Jean of the Joneses features a stellar cast in a drama about a family full of women and secrets. The secrets come out, as they must, at a time of crisis in the family. Stella Meghie wrote and directed this darkly comedic story of family dysfunction. It is now streaming on Hulu and Prime Video.
Jean of the Joneses stars Taylour Paige as Jean. When the film begins she’s moving out of her boyfriend Jeremiah’s (François Arnaud) apartment. She’s a mess about this breakup and has nowhere to live. She moves from one family member to another in search of a bed.
Jean wrote a best seller a couple of years ago. She’s now two years behind of delivery her next book and gets dropped by her publisher. She went to her grandmother’s (Michelle Hurst) for a family dinner and learned something that made her other problems seem less important.

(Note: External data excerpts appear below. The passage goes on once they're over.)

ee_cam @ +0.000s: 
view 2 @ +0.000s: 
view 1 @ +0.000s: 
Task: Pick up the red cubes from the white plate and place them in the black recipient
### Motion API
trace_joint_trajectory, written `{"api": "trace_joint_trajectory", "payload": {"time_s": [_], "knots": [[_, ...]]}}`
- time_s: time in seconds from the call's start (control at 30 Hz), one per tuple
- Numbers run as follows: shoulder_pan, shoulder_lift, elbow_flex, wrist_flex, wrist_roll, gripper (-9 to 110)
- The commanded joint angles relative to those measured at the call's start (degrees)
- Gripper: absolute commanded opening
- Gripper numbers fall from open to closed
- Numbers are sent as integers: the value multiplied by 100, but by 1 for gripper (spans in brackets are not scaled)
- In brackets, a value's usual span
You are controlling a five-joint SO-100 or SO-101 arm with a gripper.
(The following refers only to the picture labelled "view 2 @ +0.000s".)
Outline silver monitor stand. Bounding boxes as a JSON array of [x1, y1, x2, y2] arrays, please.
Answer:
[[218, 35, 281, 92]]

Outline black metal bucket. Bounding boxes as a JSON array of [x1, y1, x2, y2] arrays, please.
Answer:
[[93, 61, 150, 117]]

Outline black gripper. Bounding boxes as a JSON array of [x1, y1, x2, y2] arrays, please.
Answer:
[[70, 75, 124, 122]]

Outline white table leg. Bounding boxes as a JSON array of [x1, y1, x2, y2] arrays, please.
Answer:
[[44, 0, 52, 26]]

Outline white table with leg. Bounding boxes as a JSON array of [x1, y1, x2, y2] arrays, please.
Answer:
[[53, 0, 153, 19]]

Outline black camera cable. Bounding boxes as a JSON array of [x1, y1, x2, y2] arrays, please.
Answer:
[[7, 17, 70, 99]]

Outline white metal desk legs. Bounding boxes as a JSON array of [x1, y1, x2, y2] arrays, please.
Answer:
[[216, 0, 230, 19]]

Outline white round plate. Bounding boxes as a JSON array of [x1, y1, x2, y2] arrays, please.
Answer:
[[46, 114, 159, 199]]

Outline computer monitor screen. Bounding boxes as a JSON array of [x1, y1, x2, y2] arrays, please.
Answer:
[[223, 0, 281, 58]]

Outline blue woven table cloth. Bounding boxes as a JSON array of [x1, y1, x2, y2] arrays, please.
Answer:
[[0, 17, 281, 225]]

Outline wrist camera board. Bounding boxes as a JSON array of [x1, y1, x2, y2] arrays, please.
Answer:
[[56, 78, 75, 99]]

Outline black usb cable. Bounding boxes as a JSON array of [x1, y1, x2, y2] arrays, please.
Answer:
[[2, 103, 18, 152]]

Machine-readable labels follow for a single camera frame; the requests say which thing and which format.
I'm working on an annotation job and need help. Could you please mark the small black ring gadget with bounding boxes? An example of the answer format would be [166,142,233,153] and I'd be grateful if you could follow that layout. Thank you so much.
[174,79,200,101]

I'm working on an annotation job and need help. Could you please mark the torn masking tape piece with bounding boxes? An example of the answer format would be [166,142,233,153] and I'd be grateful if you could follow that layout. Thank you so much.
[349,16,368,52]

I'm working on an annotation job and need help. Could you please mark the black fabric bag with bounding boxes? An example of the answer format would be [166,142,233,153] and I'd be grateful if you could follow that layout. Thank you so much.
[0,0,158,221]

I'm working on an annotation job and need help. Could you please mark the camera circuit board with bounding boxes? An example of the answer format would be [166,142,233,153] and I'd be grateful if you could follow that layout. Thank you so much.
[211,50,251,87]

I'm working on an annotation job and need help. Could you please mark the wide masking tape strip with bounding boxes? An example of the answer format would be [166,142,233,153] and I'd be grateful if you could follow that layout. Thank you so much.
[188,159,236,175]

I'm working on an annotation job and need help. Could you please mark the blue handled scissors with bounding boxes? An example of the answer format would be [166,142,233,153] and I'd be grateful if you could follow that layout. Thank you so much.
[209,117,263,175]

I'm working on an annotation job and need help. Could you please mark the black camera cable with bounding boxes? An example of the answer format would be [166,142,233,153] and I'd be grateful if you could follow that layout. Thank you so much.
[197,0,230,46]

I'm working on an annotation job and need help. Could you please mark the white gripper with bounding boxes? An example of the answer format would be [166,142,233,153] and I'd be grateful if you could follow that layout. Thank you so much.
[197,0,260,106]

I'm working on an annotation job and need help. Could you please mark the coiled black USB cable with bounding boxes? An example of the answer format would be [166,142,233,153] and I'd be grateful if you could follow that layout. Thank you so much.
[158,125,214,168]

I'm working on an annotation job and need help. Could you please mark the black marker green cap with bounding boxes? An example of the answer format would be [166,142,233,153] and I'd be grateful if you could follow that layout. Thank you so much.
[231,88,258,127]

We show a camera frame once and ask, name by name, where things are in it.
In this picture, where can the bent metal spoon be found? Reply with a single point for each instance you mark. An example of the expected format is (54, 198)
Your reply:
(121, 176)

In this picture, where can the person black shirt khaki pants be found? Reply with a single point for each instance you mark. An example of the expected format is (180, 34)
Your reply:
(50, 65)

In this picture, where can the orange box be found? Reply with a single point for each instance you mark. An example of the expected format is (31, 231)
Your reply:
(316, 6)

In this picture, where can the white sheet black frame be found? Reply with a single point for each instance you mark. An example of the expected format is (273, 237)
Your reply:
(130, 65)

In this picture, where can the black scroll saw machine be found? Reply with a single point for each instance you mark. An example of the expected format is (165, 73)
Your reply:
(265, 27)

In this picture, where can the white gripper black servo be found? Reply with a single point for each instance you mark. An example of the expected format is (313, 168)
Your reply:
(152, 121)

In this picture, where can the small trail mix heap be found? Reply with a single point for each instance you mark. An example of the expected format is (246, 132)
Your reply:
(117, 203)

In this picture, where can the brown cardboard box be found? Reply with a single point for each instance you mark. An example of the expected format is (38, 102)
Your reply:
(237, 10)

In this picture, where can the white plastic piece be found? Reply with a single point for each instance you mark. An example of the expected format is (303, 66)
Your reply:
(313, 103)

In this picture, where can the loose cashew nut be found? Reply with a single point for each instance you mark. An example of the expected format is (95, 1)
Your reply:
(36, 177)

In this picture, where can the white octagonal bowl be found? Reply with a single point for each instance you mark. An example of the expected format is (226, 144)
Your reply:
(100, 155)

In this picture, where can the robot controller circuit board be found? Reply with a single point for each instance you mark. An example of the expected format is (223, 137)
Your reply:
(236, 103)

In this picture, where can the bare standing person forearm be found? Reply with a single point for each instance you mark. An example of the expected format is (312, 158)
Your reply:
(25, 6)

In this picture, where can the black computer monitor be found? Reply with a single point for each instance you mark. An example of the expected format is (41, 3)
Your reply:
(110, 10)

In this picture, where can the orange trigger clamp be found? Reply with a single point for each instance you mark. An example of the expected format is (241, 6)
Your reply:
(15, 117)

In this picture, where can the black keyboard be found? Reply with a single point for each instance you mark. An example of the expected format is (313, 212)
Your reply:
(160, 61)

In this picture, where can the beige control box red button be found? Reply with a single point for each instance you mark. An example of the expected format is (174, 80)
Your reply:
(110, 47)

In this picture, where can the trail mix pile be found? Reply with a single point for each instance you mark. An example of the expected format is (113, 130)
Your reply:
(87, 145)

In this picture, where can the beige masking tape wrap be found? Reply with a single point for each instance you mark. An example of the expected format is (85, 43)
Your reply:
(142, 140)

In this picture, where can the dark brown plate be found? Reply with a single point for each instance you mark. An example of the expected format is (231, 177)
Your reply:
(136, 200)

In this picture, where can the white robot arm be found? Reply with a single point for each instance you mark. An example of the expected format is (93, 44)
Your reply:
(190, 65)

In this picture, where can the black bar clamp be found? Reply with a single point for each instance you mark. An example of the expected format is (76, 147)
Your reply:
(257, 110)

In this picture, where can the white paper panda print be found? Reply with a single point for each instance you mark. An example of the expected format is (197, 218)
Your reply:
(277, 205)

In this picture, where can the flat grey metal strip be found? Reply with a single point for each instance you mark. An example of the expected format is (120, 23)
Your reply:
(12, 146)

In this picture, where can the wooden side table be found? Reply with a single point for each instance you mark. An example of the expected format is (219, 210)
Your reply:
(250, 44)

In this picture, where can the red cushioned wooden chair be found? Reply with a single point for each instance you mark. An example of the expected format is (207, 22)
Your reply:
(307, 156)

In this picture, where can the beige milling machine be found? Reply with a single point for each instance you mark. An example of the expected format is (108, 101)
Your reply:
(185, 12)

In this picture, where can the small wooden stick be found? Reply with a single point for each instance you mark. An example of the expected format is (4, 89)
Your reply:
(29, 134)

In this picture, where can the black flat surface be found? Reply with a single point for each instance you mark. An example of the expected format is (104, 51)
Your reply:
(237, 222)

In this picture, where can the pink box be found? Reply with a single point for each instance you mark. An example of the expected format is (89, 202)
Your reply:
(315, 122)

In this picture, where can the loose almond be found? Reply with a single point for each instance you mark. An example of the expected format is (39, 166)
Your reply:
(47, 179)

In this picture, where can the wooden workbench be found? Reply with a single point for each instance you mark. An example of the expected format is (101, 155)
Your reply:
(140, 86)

Before I describe what happened at the family dinner, let’s meet the family. Grandmother is the matriarch. Her daughters are Jean’s mom Maureen (Sherri Shepherd), Anne (Erica Ash) – a nurse, and Janet (Gloria Reuben) – a business women with a husband and kids. Each of these characters is individually drawn and distinct, a tribute to the quality of writing that went into the film.
Okay, back to the family dinner. Jean answers the doorbell. A man asks for Maureen and when Jean calls her grandmother to the door, the man falls dead on their doorstep. He turned out to be Jean’s grandfather. For years, the story was that he deserted them all and went back to Jamaica.
Like so much of what these women told each other, that story was not true. As they go through the steps of figuring out who he was, where he was all these years, and how to get him buried the secrets come spilling out.
Jean rides in the ambulance with the paramedic Ray (Mamoudou Athie) when the grandfather’s body is taken away. That sparks a new romantic interest for her. He figures in her eventual success at getting her act together.
The actors in these roles were so good at giving each character a barbed secret and a unique personality. The dialog was crisp and fast as years of family history and dynamics were revealed in every line.
This film is a few years old, so you may have already seen it. If not, it’s worth watching.
One response to “Review: Jean of the Joneses”
Are you serious? The title character was irritating; the whole thing was trying too hard to be “quirky.” I wish I could get my time back from this garbage.